I've been thinking about the importance of honoring transitions lately. Particularly the transitions between one activity or task in my day and the next. Pre-covid, I had physical transitions: the commute from home to work and back being a huge one. Now, with my day all happening at home, I am missing these natural transitions.


Transitioning mindfully helps me honor and maintain the boundaries between work, home, training, scholarship, arts practices, and social life. I work hard to show up as the most complete version of myself in each of these facets of life. Honoring the shift from one place to the other helps me show up, fully present, process my experiences, and prepare for what's next - intentionally.


Now, showing up often means closing one zoom and opening another. Sometimes there is no break in between. It's jarring. My mind is exhausted, spending all of its energy on maintaining focus. My body feels disconnected, stagnant, and tense. My spirit feels left out altogether. It sucks.


This week, I began reclaiming and honoring transitions.

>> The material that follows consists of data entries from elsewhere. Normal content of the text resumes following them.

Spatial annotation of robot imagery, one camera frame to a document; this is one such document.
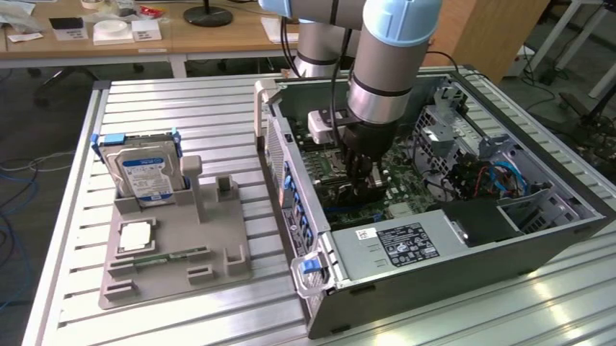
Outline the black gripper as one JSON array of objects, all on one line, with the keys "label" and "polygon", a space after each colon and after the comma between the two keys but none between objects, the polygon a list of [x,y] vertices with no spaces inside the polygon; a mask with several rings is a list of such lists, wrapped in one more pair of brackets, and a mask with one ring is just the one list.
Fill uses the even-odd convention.
[{"label": "black gripper", "polygon": [[368,122],[340,126],[342,163],[353,197],[381,198],[388,186],[383,158],[395,141],[396,123],[375,125]]}]

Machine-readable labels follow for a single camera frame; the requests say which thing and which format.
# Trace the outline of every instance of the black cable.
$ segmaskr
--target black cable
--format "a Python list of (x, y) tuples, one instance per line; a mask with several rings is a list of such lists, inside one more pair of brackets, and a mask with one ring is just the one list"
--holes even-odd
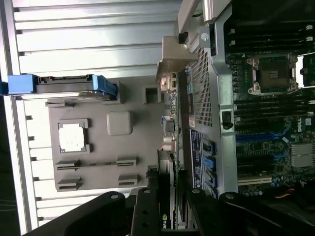
[(192, 17), (199, 17), (199, 16), (202, 16), (202, 12), (192, 15)]

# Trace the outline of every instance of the black screw hole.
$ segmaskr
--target black screw hole
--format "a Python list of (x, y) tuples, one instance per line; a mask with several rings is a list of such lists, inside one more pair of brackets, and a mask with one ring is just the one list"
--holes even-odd
[(148, 224), (147, 222), (143, 222), (143, 223), (142, 223), (142, 227), (143, 227), (143, 228), (147, 228), (148, 226), (149, 226), (149, 224)]

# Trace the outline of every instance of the motherboard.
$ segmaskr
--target motherboard
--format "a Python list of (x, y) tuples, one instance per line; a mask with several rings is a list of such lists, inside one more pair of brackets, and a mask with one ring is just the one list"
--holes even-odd
[(308, 31), (313, 26), (297, 27), (294, 36), (284, 33), (288, 29), (227, 33), (238, 189), (245, 196), (315, 180), (315, 54)]

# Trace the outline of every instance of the cpu socket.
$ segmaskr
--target cpu socket
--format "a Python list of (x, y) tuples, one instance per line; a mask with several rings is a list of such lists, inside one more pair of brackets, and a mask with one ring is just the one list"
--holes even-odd
[(267, 55), (247, 59), (252, 65), (253, 87), (248, 93), (256, 96), (276, 95), (298, 90), (295, 76), (297, 57)]

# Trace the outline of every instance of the metal grille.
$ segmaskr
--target metal grille
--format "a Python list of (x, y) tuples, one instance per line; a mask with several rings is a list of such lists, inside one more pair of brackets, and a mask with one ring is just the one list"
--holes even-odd
[(188, 76), (188, 82), (193, 85), (195, 122), (212, 126), (208, 53), (200, 46), (193, 53), (197, 53), (199, 57), (198, 61), (190, 65), (191, 72)]

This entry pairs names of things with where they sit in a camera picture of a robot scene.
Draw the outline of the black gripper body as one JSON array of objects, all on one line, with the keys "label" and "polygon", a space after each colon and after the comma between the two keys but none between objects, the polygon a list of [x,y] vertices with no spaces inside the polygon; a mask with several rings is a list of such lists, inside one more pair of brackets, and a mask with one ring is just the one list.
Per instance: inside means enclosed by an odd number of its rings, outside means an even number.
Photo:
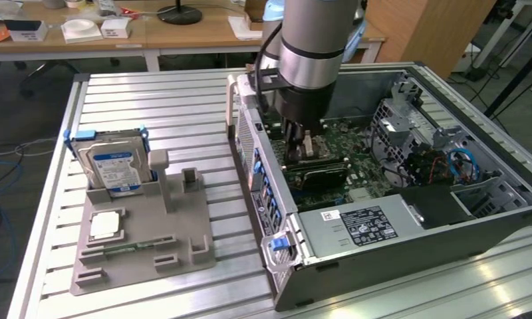
[{"label": "black gripper body", "polygon": [[309,128],[325,115],[336,83],[319,89],[301,89],[289,86],[275,91],[273,106],[280,116]]}]

I am definitely not a pro at this yet, but I'm happy to report that I have found more clarity, satisfaction, and joy in activities and tasks when I have managed to honor the transition before and after it. Some examples from this week:

  • I took a short walk in my neighborhood on the day I hosted the pod squad to release and recover before doing anything else

  • I did 40 minutes of yoga before making dinner one night as a longer, focused transition for self-care

  • 5 minute naps in mid-afternoon when I felt sleepy, but didn't have time for a longer rest.

And, a group transition I led: three deep breaths at the top of the Parent Association's meeting this week. We met via zoom, like we do these days, and after a brief introduction the PA leader passed the torch to me. I asked everyone to simply take three deep breaths with me to release the day and settle into our time together as a community. It slowed us down and allowed us to be just a little bit more attuned to each other, the topics at hand, and our own humanity. The parents/caregivers immediately began to share gratitude in the chat, express how stressed out the first two weeks of school have been, and to share solutions with each other for technology frustrations their kids encountered. But, mostly, it allowed everyone to pause and shift into the meeting mindfully and purposefully, as a community effort. A small practice in what will hopefully become the norm: community effort.


It felt brave and vulnerable to lead the parent community in those three breaths. Like I was sharing my secret sauce happily, but was simultaneously scared of being judged for it. I'm glad I did it and overcame that twinge of fear. I like leading and teaching; but, I find it infinitely harder with communities that didn't sign up for the lesson. I don't want to trap anyone into my methods, it feels icky. But, this didn't. This felt yummy and warm. A just right vibe.


A friend mentioned this week that he used to bike to and from work; he was really missing that physical transition from home to work and back again, getting his exercise in a moving meditation, and having some time alone.


Is this you? How can you reclaim that experience when motivation is HARD? It takes a lot of motivation to take a 45 minute bike ride in the morning to and from your own house to start a zoomy work day, right?


But, maybe that's exactly what you need? Or, whatever your transition used to be? How can you reimagine your transitions and implement something practical and repeatable?


You just finished reading this... what is your mindful transition to the next thing you do? Make a choice and do it.


 

Let me know how it goes. I'd love to hear about your transitions.